That link no longer works.
Ive uploaded a new and workin verion in my websit
get it at *www.freepgs.com/tejaspratap/theme.zip

AND i now agree that patching uxtheme.dll is better than using stylexp


----------



## adithyagenius (Aug 13, 2004)

EinSTeiN said:
			
		

> stylexp is not at all resourse hungry, CLICK use no resources in the main window of style xp. Using style xp is better than changing ur dll's.

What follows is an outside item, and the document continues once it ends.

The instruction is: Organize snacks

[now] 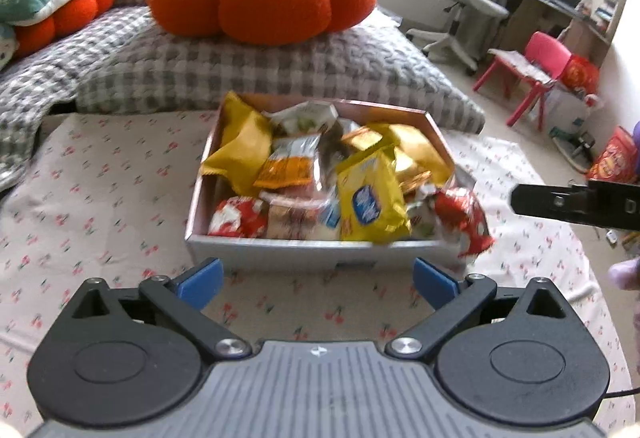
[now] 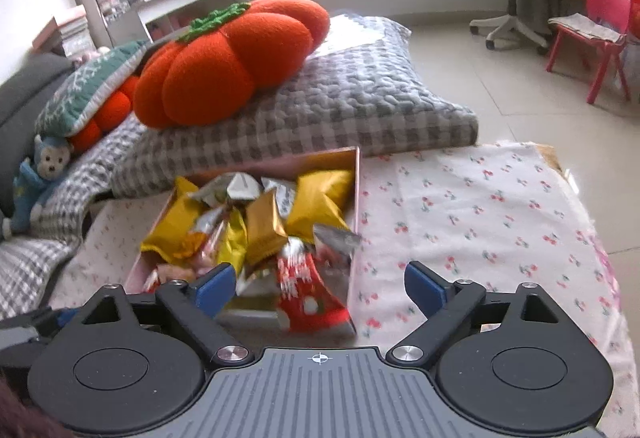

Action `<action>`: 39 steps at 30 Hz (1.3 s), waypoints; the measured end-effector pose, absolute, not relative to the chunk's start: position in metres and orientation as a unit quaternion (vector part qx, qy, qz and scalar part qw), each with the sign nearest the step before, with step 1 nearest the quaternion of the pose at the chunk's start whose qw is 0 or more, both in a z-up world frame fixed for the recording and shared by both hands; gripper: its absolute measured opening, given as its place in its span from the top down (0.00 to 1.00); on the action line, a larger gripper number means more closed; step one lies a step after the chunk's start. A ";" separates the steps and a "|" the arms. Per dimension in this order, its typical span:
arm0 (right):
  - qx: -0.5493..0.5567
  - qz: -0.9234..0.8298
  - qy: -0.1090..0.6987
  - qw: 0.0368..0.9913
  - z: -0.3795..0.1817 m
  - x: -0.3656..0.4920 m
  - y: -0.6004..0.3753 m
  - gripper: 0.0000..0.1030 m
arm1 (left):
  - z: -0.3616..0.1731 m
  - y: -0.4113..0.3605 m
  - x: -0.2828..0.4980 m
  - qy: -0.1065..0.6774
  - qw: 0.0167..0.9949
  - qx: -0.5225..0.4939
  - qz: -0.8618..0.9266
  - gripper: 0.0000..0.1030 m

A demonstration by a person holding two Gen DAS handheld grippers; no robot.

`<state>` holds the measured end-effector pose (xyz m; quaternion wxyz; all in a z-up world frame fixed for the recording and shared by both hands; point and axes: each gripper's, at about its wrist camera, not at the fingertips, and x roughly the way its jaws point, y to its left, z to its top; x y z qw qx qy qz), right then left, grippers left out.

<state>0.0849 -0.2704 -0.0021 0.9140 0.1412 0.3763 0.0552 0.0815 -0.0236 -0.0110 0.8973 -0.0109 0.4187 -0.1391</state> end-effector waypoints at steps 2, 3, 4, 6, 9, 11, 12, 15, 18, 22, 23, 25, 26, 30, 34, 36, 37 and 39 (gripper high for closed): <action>0.146 0.052 0.381 0.911 -0.002 0.075 -0.272 0.10 | -0.011 -0.019 0.075 0.422 0.898 -0.010 -0.127 0.01; 0.150 0.049 0.383 0.910 -0.002 0.069 -0.272 0.09 | -0.012 -0.017 0.072 0.425 0.897 -0.009 -0.121 0.01; 0.150 0.042 0.387 0.909 -0.003 0.065 -0.271 0.08 | -0.013 -0.015 0.069 0.429 0.896 -0.006 -0.115 0.01; 0.148 0.020 0.398 0.905 -0.003 0.058 -0.266 0.08 | -0.015 -0.012 0.063 0.435 0.894 -0.001 -0.104 0.01; 0.154 0.022 0.398 0.904 -0.005 0.044 -0.256 0.07 | -0.015 -0.006 0.054 0.441 0.894 0.002 -0.082 0.01; 0.152 0.032 0.397 0.904 -0.009 0.036 -0.249 0.04 | -0.013 -0.005 0.049 0.437 0.897 0.010 -0.069 0.00; 0.145 0.031 0.398 0.905 -0.012 0.033 -0.244 0.04 | -0.013 -0.005 0.047 0.436 0.898 0.017 -0.057 0.00; 0.125 0.019 0.404 0.906 -0.019 0.030 -0.235 0.04 | -0.015 -0.002 0.044 0.441 0.897 0.029 -0.033 0.00; 0.109 0.023 0.407 0.907 -0.021 0.032 -0.230 0.04 | -0.016 0.002 0.046 0.450 0.892 0.023 -0.030 0.00; 0.104 0.018 0.415 0.904 -0.027 0.037 -0.227 0.04 | -0.014 0.002 0.047 0.447 0.893 0.030 -0.036 0.00; 0.103 0.018 0.420 0.902 -0.029 0.039 -0.226 0.04 | -0.013 0.003 0.047 0.447 0.894 0.025 -0.038 0.00; 0.103 0.019 0.427 0.898 -0.033 0.043 -0.223 0.04 | -0.011 0.004 0.048 0.444 0.895 0.021 -0.039 0.00; 0.101 0.020 0.429 0.898 -0.034 0.044 -0.222 0.04 | -0.012 0.003 0.049 0.444 0.895 0.023 -0.037 0.00; 0.085 0.020 0.428 0.900 -0.036 0.043 -0.219 0.04 | -0.014 -0.002 0.051 0.445 0.894 0.028 -0.035 0.00; 0.087 0.021 0.431 0.898 -0.038 0.040 -0.220 0.04 | -0.014 -0.004 0.049 0.446 0.894 0.030 -0.037 0.00; 0.086 0.021 0.431 0.898 -0.038 0.039 -0.219 0.04 | -0.013 -0.006 0.047 0.442 0.895 0.032 -0.037 0.00; 0.086 0.021 0.430 0.899 -0.037 0.038 -0.219 0.04 | -0.013 -0.007 0.046 0.441 0.896 0.033 -0.037 0.00; 0.086 0.023 0.428 0.899 -0.036 0.037 -0.219 0.04 | -0.012 -0.007 0.045 0.439 0.897 0.034 -0.036 0.00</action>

Well even after doing that it uses the resourses as shown in techno_funkyf's pic


----------



## Maverick340 (Oct 6, 2005)

i cant seem to replace my uxtheme.dll
says it being used by another app


----------



## theraven (Oct 6, 2005)

u cant just replace it when ur windows is runnin
just download the neowin uxtheme patcher
run it .. patch it .. then it'll ask for restart
and ur done

tryin to replace the file manually will be a pain !! so just take the easy way out


----------



## cybermanas (Oct 6, 2005)

use tuneup utilities 2004


----------



## theraven (Oct 6, 2005)

i didnt know tuneup utils can patch uxtheme
can it ?


----------



## cybermanas (Oct 6, 2005)

it doesn't patch.use it's winstyler program to use the themes


----------



## cybermanas (Oct 6, 2005)

theraven said:
			
		

> u cant just replace it when ur windows is runnin
> just download the neowin uxtheme patcher
> run it .. patch it .. then it'll ask for restart
> and ur done
> ...



you can replace the uxtheme.dll file with a dos tool such as replacer even while windows is running.


----------



## Maverick340 (Oct 6, 2005)

Guys none of the above has worked for me!NONE@!!


----------



## theraven (Oct 6, 2005)

yes .. i didnt say it was impossible  
i said its a tougher way of doing it !


----------



## Vishal Gupta (Oct 6, 2005)

Why not u boot into DOS mode using windows 98 setup CD or bootable floppy.
And then u can replace the original one with the hacked uxtheme.dll


----------



## Maverick340 (Oct 8, 2005)

hmmm


----------